++++ SUPPLIED ENTRIES

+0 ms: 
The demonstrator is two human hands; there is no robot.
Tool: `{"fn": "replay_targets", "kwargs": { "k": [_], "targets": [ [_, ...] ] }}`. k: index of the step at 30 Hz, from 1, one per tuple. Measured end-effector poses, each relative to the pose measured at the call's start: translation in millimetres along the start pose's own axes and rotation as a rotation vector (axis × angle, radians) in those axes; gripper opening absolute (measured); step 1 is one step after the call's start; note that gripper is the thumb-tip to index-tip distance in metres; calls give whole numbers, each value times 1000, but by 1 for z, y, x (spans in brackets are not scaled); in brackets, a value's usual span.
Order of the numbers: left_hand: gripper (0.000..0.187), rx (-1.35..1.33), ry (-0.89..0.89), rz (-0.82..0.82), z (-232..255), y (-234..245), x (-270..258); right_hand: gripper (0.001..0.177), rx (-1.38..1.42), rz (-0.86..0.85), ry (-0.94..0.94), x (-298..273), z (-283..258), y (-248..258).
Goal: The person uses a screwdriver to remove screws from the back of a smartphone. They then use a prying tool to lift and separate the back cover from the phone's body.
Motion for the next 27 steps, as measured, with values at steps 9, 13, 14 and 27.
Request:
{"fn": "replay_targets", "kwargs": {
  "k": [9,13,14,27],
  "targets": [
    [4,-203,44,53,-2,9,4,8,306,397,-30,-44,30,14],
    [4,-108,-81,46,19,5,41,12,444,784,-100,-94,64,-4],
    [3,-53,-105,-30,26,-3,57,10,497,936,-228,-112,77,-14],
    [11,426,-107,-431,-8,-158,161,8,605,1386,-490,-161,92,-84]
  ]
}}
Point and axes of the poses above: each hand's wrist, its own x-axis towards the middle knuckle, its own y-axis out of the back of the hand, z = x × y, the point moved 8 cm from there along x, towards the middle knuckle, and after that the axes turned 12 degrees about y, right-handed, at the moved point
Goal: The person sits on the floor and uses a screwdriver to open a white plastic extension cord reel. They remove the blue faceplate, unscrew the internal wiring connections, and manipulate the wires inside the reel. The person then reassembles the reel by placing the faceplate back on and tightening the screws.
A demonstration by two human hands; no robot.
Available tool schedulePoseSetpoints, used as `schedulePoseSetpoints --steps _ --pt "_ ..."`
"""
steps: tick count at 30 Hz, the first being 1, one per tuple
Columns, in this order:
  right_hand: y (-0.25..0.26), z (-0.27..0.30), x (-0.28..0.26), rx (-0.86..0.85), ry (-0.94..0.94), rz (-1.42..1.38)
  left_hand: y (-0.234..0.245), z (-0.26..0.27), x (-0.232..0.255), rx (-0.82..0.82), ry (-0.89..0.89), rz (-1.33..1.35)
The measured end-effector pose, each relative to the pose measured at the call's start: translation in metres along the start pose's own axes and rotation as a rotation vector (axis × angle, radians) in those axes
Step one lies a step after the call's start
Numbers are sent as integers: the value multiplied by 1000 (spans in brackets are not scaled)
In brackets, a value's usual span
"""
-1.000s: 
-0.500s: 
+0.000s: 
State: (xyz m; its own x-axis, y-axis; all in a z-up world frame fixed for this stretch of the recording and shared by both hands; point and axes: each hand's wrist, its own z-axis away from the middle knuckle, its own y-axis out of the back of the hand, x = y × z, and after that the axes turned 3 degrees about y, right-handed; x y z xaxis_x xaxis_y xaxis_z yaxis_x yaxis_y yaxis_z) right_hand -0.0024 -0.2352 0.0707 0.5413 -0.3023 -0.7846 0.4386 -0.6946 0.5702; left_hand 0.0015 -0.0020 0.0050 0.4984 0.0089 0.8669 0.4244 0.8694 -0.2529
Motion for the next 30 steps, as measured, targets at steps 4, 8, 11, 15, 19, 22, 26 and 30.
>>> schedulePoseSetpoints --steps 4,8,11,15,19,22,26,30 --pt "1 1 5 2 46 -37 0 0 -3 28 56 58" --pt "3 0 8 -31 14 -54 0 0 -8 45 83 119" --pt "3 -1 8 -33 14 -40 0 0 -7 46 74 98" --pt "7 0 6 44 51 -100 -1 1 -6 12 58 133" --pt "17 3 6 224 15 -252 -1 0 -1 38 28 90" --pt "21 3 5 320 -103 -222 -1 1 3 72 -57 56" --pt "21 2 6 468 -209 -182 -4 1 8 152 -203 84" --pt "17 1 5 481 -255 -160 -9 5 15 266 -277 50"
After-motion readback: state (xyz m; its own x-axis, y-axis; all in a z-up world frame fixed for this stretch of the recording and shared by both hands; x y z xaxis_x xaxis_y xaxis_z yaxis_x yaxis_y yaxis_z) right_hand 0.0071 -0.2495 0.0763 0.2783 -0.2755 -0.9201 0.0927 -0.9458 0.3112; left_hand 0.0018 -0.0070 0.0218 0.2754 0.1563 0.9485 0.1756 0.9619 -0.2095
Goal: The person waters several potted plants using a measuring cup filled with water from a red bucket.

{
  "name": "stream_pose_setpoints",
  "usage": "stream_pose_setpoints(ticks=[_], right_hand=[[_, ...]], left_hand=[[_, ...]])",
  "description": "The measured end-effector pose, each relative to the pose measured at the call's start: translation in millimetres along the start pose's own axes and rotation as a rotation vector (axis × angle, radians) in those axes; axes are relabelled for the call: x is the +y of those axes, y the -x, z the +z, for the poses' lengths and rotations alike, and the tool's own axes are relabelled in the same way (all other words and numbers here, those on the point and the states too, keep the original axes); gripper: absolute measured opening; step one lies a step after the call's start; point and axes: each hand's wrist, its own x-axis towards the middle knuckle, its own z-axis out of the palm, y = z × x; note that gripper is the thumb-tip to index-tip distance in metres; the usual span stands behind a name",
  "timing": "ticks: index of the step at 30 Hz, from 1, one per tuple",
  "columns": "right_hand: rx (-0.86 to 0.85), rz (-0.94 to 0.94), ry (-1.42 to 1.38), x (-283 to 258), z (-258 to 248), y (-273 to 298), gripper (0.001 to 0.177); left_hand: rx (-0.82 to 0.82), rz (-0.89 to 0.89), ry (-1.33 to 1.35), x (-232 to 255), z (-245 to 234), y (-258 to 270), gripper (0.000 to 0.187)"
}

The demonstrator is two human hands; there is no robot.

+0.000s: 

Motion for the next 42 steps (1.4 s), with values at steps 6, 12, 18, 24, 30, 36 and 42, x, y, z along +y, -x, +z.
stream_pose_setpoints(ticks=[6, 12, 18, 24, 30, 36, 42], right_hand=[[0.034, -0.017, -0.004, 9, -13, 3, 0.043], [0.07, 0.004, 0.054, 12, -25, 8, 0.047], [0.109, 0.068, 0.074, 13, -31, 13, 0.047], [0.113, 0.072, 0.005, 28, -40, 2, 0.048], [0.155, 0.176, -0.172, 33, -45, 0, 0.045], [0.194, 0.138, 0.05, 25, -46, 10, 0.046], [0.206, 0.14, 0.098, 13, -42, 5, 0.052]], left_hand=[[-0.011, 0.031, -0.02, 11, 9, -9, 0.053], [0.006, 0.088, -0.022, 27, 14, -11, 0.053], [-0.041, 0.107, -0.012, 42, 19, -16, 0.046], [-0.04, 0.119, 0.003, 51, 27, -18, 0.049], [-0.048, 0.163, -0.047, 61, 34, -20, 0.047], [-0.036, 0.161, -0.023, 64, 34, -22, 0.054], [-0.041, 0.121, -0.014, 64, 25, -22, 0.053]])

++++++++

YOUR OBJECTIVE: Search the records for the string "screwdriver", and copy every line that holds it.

SOLUTION BELOW:
Goal: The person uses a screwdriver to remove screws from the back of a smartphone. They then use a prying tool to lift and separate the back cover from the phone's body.
Goal: The person sits on the floor and uses a screwdriver to open a white plastic extension cord reel. They remove the blue faceplate, unscrew the internal wiring connections, and manipulate the wires inside the reel. The person then reassembles the reel by placing the faceplate back on and tightening the screws.

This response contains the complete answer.